[Requirement] Please give back word for word the lines of the material below between the line containing "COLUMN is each" and the line containing "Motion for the", inclusive.
┌────────
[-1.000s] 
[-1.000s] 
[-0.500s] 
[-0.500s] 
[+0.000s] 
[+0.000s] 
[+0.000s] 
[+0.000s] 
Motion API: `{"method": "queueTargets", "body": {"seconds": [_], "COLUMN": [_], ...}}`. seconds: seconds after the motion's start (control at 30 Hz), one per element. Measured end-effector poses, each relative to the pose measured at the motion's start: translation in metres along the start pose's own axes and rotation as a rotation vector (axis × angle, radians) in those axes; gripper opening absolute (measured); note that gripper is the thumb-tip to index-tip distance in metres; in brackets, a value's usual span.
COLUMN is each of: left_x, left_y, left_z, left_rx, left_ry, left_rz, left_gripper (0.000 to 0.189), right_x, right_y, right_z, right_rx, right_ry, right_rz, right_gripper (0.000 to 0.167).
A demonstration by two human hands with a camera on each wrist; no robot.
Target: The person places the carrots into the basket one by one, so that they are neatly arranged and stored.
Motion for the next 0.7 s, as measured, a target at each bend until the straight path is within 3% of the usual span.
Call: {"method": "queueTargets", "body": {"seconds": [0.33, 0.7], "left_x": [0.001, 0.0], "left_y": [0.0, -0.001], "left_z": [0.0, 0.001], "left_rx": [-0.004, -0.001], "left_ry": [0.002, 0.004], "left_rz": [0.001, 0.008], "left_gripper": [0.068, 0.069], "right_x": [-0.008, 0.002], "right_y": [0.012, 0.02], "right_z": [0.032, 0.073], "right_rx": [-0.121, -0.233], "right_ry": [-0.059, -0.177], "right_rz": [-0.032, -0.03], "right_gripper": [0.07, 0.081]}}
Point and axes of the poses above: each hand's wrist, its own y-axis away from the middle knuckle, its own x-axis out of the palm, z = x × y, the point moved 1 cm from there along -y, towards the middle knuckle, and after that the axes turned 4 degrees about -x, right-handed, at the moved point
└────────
[Result]
COLUMN is each of: left_x, left_y, left_z, left_rx, left_ry, left_rz, left_gripper (0.000 to 0.189), right_x, right_y, right_z, right_rx, right_ry, right_rz, right_gripper (0.000 to 0.167).
A demonstration by two human hands with a camera on each wrist; no robot.
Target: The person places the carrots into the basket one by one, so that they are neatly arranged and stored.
Motion for the next 0.7 s, as measured, a target at each bend until the straight path is within 3% of the usual span.

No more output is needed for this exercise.